Failure modes to take seriously

  • Alert fatigue. By any naive likelihood threshold, most of life is an outlier — lighting, weather, ordinary motion variance. The first time you 10× the alerts, people stop reading them. This is a signal-to-noise problem before it's a modeling one.
  • Distribution drift. "Usual for this scene" has to move — a new baby in the family, a renovation, seasonal change.

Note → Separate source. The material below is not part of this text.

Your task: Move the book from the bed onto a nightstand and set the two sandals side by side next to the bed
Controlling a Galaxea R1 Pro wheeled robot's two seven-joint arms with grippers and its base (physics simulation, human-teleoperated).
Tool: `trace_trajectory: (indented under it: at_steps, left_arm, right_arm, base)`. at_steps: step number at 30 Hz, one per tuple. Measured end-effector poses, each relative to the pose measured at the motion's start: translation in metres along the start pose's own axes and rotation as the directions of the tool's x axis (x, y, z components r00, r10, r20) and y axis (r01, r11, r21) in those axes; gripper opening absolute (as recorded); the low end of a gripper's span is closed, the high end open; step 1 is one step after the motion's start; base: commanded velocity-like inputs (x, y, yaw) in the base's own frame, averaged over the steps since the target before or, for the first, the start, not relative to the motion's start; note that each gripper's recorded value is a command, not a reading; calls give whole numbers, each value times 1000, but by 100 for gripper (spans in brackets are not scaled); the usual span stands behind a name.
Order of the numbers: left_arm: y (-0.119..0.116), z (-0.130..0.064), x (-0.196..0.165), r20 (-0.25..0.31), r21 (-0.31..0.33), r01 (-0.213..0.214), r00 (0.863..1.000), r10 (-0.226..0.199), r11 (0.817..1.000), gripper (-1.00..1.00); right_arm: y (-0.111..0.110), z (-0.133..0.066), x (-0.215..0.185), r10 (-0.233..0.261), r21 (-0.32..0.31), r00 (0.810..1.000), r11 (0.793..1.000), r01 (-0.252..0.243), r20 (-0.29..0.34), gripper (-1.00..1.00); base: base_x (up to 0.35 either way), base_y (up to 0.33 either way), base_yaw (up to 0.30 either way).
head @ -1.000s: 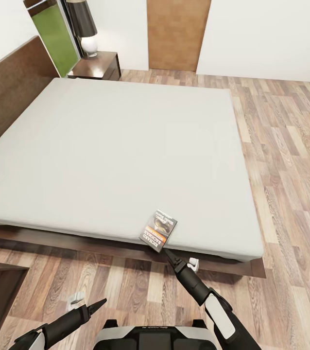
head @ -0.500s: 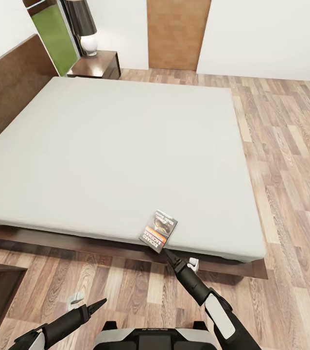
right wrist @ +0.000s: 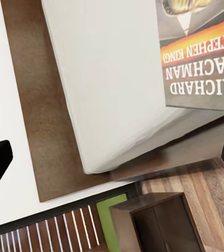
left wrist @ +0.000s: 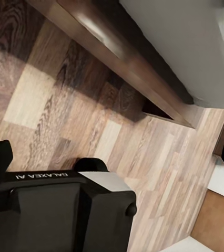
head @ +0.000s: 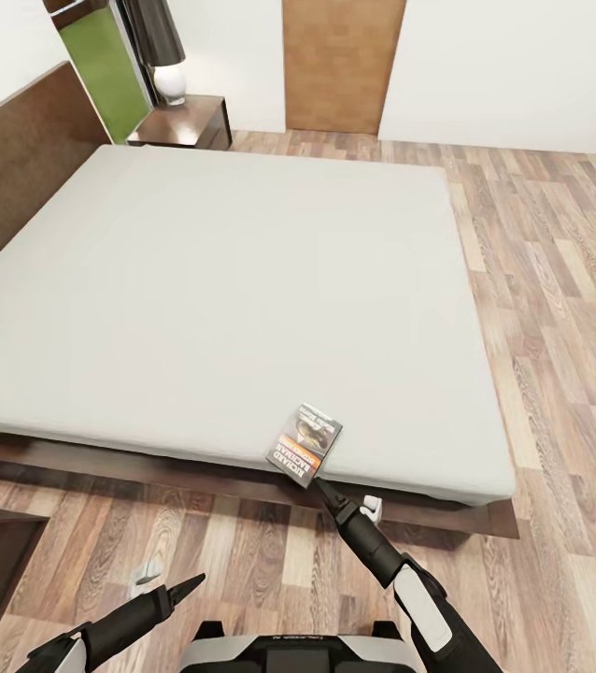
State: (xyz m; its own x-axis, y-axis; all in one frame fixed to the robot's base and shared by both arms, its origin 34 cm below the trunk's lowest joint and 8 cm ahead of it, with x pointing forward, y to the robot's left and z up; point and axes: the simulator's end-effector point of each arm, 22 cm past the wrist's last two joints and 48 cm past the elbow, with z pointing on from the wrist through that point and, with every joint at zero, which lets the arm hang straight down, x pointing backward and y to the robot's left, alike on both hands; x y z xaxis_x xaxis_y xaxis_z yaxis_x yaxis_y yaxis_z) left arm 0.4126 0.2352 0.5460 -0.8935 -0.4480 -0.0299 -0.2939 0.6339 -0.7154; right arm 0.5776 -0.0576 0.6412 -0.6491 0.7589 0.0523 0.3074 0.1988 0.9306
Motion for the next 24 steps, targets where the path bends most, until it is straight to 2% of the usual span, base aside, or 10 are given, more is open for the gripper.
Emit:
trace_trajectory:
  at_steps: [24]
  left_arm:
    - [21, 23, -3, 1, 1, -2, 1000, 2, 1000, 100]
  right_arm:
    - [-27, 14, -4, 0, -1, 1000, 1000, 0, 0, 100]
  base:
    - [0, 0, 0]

But it can't move so fast that a genuinely dangerous trajectory gets absorbed into the new normal within two weeks. Catastrophic forgetting, but for safety.
  • Coverage of the long tail. Trajectory-likelihood triggering inherits every blind spot of the encoder underneath it. If the latent space can't represent a hazard, a trajectory passing through it isn't "unlikely" — it's invisible, and it routes to a notifier that has no word for it either.
  • Adversarial normalcy. An operator who wants to evade detection can drift the baseline gradually until a dangerous trajectory looks ordinary. Outlier-based systems need adversarial robustness baked in, not bolted on.

The thesis

A proactive VLM is possible — but it isn't a better VLM, it's a different job description. Today's models answer questions about what is. A proactive one lives in what might be: at every moment it carries many predicted futures for the scene, and the real work is triage — deciding which of those futures are worth saying out loud, and how likely they are, before it ever speaks.

That reframing is the contribution. Not a new head bolted onto a captioner, but a system whose core loop is predict many futures → judge which are both likely enough and important enough → notify on those. The hard parts — calibration, scene-conditional priors, adversarial robustness — are engineering on a framework we already know how to build, not open questions about whether it can exist at all.